= Lung (Tibetan Buddhism) =

Principle of Tibetan Buddhism

Lung ( rlung) means wind or breath. It is a key concept in the Vajrayana traditions of Tibetan Buddhism and has a variety of meanings. Lung is a concept that is particularly important to understandings of the subtle body and the trikaya (body, speech and mind). Traditional Tibetan medicine practitioner Tamdin Sither Bradley provides a summary:

The general description of rLung is that it is a subtle flow of energy and out of the five elements (air, fire, water, earth and space) it is most closely connected with air. However it is not simply the air which we breathe or the wind in our stomachs, it goes much deeper than that. rLung is like a horse and the mind is the rider, if there is something wrong with the horse the rider will not be able to ride properly. Its description is that it is rough, light, cool, thin, hard, movable. The general function of rLung is to help growth, movement of the body, exhalation and inhalation and to aid the function of mind, speech and body. rLung helps to separate in our stomachs what we eat into nutrients and waste products. However its most important function is to carry the movements of mind, speech and body. The nature of rLung is both hot and cold.

==Usages==
Some of the different usages of the term lung include:
- the psychic winds (sanskrit: prana) that travel in the internal channels, or nadi (Sanskrit) of the subtle body and are manipulated in certain Vajrayana yoga practices.
- specifically the five psychic winds that are a manifestation of the mahābhūta.

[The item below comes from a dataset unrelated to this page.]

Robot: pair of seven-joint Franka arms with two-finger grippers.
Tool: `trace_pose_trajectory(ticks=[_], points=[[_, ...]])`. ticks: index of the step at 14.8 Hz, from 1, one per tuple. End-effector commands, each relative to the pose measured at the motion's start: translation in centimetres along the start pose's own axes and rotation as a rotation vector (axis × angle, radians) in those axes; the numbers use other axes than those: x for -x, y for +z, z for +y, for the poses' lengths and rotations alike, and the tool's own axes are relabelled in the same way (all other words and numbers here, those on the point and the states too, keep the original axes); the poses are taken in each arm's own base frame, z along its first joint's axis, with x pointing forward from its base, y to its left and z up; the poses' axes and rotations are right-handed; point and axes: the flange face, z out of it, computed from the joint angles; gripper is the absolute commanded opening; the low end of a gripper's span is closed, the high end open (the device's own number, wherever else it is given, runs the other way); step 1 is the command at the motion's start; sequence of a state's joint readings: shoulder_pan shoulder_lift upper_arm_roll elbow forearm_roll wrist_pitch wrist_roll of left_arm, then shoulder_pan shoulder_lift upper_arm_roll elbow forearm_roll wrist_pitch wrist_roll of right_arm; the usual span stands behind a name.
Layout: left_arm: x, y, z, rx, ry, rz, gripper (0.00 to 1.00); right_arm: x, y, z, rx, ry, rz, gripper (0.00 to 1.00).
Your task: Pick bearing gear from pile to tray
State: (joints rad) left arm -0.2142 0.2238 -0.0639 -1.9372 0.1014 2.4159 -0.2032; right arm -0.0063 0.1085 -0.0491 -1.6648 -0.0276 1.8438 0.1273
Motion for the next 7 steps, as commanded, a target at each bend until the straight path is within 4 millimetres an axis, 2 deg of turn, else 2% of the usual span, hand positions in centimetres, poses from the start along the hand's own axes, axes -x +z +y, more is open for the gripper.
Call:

These five are the lifeforce that animate the bodymind (Sanskrit: namarupa) of all sentient beings and are key to certain tantric Buddhist and Bon sādhanās and traditional Tibetan medicine.
- to the vayu and prana of ayurveda.
- as a component of the term for a type of prayer flag, named after the allegorical Wind Horse (Tibet: lung ta).
- a type of tantric Buddhist empowerment that involves the transference of spiritual power from master to augment or refine that of the disciple through the recitation of scripture or song. This oracular transmission received aurally defines Vajrayana and Ngagpa traditions and provides them with their nomenclature.
- the "reading transmission" of sutrayana texts, in which the entirety of the text is read aloud from teacher to student.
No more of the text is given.